Description
The National Center for Victims of Crime (NCVC) is an American 501(c)(3) nonprofit organization dedicated to providing information, resources, and advocacy for victims of all types of crime, as well as the people who serve them. The National Center for Victims of Crime hosts the annual National Training Institute, designed to share current research and effective policies with service providers, in order to advance the quality of services available to victims of crime.
History
Martha "Sunny" von Bulow's husband was arrested and charged with attempting to murder her by insulin overdose that ended up resulting in an irreversible coma. Her husband was convicted, but the conviction was overturned on appeal. At a second trial, he was found not guilty.
At a national meeting of Mothers Against Drunk Driving, Alexander Auersperg, her son, met E. Gene Patterson, a co-chairman of a national victims' coalition. The two of them teamed up with Auersperg's sister Annie-Laurie and Morris Gurley, Sunny von Bulow's financial adviser, to form a new nonprofit organization with Patterson as director. The organization was named the Sunny von Bulow Victim Advocacy Center, and it opened in January 1986, in Fort Worth, Texas.
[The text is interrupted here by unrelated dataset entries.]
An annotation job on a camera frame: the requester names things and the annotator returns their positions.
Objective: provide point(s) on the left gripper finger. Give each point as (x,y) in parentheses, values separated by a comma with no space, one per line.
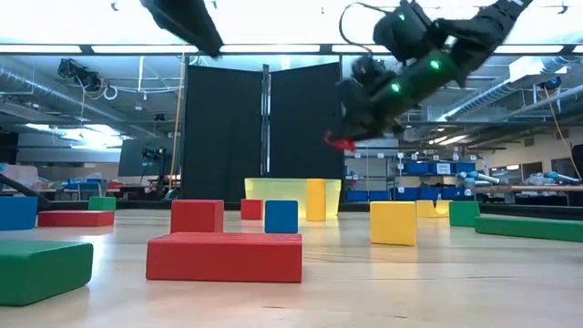
(182,23)

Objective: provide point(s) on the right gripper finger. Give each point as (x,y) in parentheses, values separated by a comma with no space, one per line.
(348,109)

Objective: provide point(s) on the yellow cylinder block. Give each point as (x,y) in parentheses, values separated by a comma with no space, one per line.
(316,200)

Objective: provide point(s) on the yellow arch block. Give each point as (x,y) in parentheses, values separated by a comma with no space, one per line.
(430,208)

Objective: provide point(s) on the yellow cube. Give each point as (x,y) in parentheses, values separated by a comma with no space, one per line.
(392,223)

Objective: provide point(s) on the dark blue cube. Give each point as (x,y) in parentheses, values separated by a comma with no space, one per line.
(281,217)

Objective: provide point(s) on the green cube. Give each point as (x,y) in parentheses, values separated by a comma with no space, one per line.
(463,213)
(102,203)

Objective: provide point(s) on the long green block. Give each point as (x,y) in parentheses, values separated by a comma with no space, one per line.
(528,228)

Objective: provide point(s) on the red rectangular block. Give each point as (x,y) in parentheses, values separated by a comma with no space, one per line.
(223,257)

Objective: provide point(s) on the large blue block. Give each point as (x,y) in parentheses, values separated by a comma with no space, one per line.
(17,213)

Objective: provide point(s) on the green rectangular block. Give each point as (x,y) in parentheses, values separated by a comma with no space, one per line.
(41,273)

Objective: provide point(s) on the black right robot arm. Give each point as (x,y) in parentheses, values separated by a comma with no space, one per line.
(483,27)

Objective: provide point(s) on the black ceiling-mounted device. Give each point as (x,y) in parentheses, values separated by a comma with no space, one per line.
(77,73)
(366,68)

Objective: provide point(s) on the metal shelf rack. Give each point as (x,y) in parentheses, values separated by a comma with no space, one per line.
(396,182)

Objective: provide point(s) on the blue storage bin white label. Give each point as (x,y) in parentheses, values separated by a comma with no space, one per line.
(442,168)

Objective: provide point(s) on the black rig crossbar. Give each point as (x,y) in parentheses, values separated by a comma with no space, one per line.
(86,48)

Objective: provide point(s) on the yellow translucent plastic bin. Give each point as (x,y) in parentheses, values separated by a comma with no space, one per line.
(282,189)

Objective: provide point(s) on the black folding partition screen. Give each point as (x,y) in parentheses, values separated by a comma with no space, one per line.
(223,136)

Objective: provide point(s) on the dark monitor screen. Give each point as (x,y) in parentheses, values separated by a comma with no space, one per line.
(132,159)

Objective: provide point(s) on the white ceiling fixture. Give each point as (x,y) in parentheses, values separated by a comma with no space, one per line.
(533,68)

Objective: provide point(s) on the wooden workbench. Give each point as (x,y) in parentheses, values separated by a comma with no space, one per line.
(524,188)

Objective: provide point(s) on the blue ceiling device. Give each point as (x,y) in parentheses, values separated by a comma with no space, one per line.
(552,83)

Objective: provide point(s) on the blue plastic crate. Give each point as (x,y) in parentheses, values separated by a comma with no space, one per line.
(86,184)

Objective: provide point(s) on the black box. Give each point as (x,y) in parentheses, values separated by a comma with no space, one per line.
(8,148)

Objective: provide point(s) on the pale pink box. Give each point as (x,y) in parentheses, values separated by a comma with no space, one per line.
(18,175)

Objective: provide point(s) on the silver ventilation duct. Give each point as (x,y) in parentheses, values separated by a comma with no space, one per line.
(36,86)
(492,91)

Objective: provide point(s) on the black camera on tripod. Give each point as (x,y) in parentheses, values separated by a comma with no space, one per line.
(152,152)

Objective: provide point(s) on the black aluminium table frame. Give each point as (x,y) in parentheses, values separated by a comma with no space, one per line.
(141,205)

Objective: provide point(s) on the black diagonal frame strut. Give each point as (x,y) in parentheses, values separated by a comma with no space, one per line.
(23,191)

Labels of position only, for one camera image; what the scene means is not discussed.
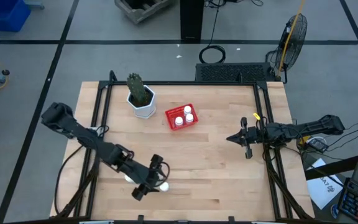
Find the black floor fan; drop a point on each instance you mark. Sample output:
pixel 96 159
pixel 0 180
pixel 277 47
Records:
pixel 301 31

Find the white plastic pill bottle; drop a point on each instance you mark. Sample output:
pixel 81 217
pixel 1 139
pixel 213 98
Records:
pixel 189 118
pixel 128 179
pixel 187 109
pixel 179 121
pixel 164 187

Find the blue plastic bin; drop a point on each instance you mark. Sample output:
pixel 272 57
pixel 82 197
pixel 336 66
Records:
pixel 5 15

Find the white plant pot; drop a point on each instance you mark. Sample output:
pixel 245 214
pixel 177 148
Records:
pixel 145 112

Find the grey wooden pallet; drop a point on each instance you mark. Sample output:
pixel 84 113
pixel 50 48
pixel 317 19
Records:
pixel 129 11

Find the black perforated metal case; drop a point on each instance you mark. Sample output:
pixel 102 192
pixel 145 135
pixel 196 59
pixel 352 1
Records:
pixel 228 72

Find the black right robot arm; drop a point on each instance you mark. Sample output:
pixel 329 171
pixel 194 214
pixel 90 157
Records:
pixel 306 127

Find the black power adapter box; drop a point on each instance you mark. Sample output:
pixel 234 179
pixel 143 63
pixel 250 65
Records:
pixel 317 144

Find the red plastic basket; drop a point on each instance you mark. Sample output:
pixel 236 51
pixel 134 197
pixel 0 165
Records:
pixel 170 114

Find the white paper sheet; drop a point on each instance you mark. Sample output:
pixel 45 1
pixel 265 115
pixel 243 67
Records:
pixel 322 189

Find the black post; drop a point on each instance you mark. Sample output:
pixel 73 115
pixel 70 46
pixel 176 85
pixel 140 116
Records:
pixel 192 18

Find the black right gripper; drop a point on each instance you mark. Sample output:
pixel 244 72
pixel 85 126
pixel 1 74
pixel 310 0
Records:
pixel 252 135

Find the yellow tag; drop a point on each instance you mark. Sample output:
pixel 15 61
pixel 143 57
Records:
pixel 256 116

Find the black caster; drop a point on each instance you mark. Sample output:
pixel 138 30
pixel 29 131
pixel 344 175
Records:
pixel 5 72

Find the green cactus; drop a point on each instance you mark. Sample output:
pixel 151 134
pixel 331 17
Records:
pixel 136 88

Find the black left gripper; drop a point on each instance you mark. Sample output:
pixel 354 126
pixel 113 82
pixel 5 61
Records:
pixel 145 175

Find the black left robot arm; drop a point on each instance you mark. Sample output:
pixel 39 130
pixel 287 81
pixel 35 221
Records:
pixel 73 127

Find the black metal bar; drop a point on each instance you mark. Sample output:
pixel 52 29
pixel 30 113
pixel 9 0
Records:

Fort Worth was chosen because of its location in the center of the United States. Auersperg envisioned the organization to be a national information and referral organization for victim-advocate groups. Auersperg pledged $1.5 million to fund the organization during its first three years, with his hope that the organization would become self-supporting.
The organization was renamed the National Victim Center in 1987, and it became the National Center for Victims of Crime in December 1998.